Einige Sequenzen, welche vor allem ganz am Anfang oder insbesondere ganz am Ende des Films gelagert sind, sind wirklich als stark einzuschätzen und von tiefsinnigen, fast schon symbolhaften Dialogen durchzogen, andere wiederum verbreiteten eine gewisse Langatmigkeit. Es mag sein, dass die Szenen, in denen die beiden jungen Frauen bei ihren jeweiligen Schwiegereltern zum Essen eingeladen sind, insofern notwendig waren, als dass sie allgemeine Einstellungskontraste offenlegten, jedoch möchte ich Menschen beispielsweise auch nicht über eine gefühlte Ewigkeit beim Nudelverzehr zusehen. Die meisten anderen, inszenatorischen Kontrastierungen gefielen mir nämlich wirklich gut. Wären die langatmigen Sequenzen nicht gewesen, hätte ich den ungewöhnlichen, aber intensiven Weg zum Erwachsenwerden mit noch mehr Interesse verfolgt.
Adèle Exarchopoulos ist zweifellos mit Abstand das darstellerische Highlight. Gemessen an ihrer Unerfahrenheit spielte sie überzeugend und facettenreich, zumindest wenn sie angezogen zu sehen war. Dass sie zum Liebling der Kritiker geworden ist, wundert mich nicht, denn ihre Rolle wird Einiges abverlangt haben und erforderte Mut, Sensibilität und Talent zugleich. Interessanterweise stimmte die Beziehung zwischen ihr und Seydoux gerade außerhalb der Erotikphasen am besten – ich erinnere hierbei nur kurz an die großartig inszenierte Schlussszene, was impliziert, dass unnötigerweise zu viel Gewicht auf ausschweifende Elemente gelegt worden ist. Seydoux spielte ebenfalls bemüht, kann Exarchopoulos‘ Leistung aber in meinen Augen letzten Endes aber nicht das Wasser reichen, weil ich ihr nicht alle Szenen wirklich abkaufen konnte.
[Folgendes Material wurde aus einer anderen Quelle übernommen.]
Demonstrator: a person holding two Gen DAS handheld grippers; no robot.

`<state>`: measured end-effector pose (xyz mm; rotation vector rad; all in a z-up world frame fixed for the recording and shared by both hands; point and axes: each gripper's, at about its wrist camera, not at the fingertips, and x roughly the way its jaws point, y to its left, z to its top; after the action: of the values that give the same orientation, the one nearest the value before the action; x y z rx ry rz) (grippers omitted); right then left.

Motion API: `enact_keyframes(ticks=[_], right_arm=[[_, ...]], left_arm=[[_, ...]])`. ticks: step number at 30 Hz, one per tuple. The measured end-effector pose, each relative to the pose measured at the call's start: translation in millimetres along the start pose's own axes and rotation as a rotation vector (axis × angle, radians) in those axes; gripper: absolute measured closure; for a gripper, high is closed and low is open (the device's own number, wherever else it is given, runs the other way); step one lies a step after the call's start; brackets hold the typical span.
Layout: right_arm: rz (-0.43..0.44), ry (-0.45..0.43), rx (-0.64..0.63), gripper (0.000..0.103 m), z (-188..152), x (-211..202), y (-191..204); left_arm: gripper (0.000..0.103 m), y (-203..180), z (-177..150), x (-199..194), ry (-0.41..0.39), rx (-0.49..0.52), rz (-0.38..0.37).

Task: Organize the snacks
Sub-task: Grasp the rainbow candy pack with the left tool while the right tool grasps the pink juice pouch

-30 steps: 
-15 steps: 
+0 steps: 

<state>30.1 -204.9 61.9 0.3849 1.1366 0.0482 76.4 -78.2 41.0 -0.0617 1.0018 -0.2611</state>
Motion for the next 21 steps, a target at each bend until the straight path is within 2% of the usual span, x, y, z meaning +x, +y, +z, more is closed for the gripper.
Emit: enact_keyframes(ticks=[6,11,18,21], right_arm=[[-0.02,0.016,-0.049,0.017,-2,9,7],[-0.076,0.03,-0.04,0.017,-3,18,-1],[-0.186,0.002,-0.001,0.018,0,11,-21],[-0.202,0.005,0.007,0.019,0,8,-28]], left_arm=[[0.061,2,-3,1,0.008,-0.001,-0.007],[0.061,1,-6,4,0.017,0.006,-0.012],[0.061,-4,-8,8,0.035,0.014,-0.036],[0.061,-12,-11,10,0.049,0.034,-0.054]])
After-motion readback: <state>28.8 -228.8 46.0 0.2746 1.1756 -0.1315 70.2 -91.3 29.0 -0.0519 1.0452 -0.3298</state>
Den anderen Mitgliedern des Ensembles wurde wohl bewusst geringe Zeit eingeräumt, was ein verständliches Stilmittel gewesen sein könnte.
Abschließend kann ich sagen, dass „Blau Ist Eine Warme Farbe“, obwohl es auf keinen Fall das von mir erhoffte Meisterwerk geworden ist, ein immernoch sehenswerter Film ist – dank einer gänzlich überzeugenden Hauptdarstellerin, einer unvergleichbaren Intention und diversen Momenten voller seelischer Spannung und Zerrissenheit. Die exzessive Sexdarstellung hat diese jedoch meiner Meinung nach jedoch unterbrochen und man muss sich angesichts des angeblich harten Umgangs des Regisseurs mit den Schauspielern schon fragen, wie man im Filmgeschäft gehen darf und soll… Dass er in vielen Nominierungslisten auftauchte, ist natürlich nicht unverdient, allerdings halte ich persönlich „Das Mädchen Wadjda“ und „Le Passé“ für die eindeutig gelungeneren, ausländischen Beiträge in diesem Jahr.